阪神は13日、11月10日の巨人戦(18時、甲子園)で、今年限りで現役引退する藤川球児投手(40)の引退セレモニーを開催することを発表した。試合終了後に行い、来場者には引退記念グッズがプレゼントされる予定。雨天などで中止になった場合にも、同試合の振り替え試合で開催される。

この日、藤川は鳴尾浜で取材に対応。「その日、感謝を伝えられたら。プレーでというのもありますし、何かを感じてもらえるような場になれば。(感謝を伝える)場にしなければいけないかなと思います」と、思いを語った。

現在は右上肢のコンディション不良から復帰を目指し2軍調整中。今月1日にウエスタン・リーグのオリックス戦(鳴尾浜)で52日ぶりに実戦登板し、現役引退表明してから初マウンドで1回1安打無失点に抑えた。

「復帰を待ってくれているファンもいる中で、個人的にも自分の状態も含めてどれだけのことが実際、できるかどうかは分からないけど、どんな状態であっても、現役としてプロ野球の世界で投げるのはもう最後なんで、見てもらえるような場になればいいですね」。

日米通算250セーブまであと5に迫る希代の守護神が、ファンに最後の勇姿を見せる場になる。

藤川は9月1日の現役引退会見でも巨人への思いを口にし、宿敵に並々ならぬ闘志を抱いてきた。偶然にも、巨人戦が自身の引退試合になる。

「それはたまたまそういう流れになりましたけど、いい戦いをしてきた。自分としては。はっきり分からないけど、対巨人戦というのはもちろんそうなんですけど、数字的にも一番いいんじゃないかなと。チームとして戦ってきた数字が僕の数字」。

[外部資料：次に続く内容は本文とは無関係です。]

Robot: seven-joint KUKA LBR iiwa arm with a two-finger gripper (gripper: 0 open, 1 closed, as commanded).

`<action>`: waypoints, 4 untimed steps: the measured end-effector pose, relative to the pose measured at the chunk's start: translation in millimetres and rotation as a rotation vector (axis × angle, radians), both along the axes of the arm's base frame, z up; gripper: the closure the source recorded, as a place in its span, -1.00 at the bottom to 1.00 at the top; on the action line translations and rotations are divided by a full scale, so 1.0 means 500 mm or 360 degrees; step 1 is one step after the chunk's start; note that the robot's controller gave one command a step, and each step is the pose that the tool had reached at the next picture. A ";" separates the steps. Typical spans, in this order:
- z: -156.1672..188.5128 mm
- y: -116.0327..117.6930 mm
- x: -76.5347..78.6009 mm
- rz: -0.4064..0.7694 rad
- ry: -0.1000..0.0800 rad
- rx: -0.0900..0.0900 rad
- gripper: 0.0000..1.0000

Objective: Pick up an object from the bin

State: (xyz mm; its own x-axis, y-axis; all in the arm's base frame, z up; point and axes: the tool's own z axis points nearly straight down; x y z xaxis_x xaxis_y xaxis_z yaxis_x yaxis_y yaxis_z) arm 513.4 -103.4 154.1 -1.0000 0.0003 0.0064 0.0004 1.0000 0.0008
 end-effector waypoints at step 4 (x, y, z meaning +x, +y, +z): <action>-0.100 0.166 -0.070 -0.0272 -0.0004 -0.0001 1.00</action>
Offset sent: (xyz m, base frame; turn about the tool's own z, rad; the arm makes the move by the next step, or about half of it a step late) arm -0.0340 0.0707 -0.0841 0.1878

熱戦を繰り広げてきた「伝統の一戦」は、ふさわしい花道になりそうだ。

<現役引退を決めた阪神藤川の巨人への思い>

9月1日に現役引退会見を行い「誰が何といってもこれだけは譲れない。譲らないですねそれは。向かっていかなきゃいけないんですから」と口にした。今月1日に52日ぶりに実戦登板した際には、翌2日から甲子園で巨人戦を迎えるチームに言及。「1軍は明日からジャイアンツ戦。可能性は限りなくゼロに近いけど、呼ばれるようなことがあれば、コンディションは別にして精いっぱいやってみたいというのはある」と、改めて宿敵への思いを吐露していた。

◆藤川と巨人戦 通算143試合に登板。防御率2・10は、対セ・リーグ球団では最良だ。救援登板した試合での奪三振数209も、カード別1位。46セーブは、中日戦の47セーブに続き2位。優勝した05年には、13試合に投げ15イニング無失点という、驚異的な成績で宿敵を封じ込めた。また対戦打席数最多は、巨人の阿部慎之助。幾多の名勝負を繰り広げてきた。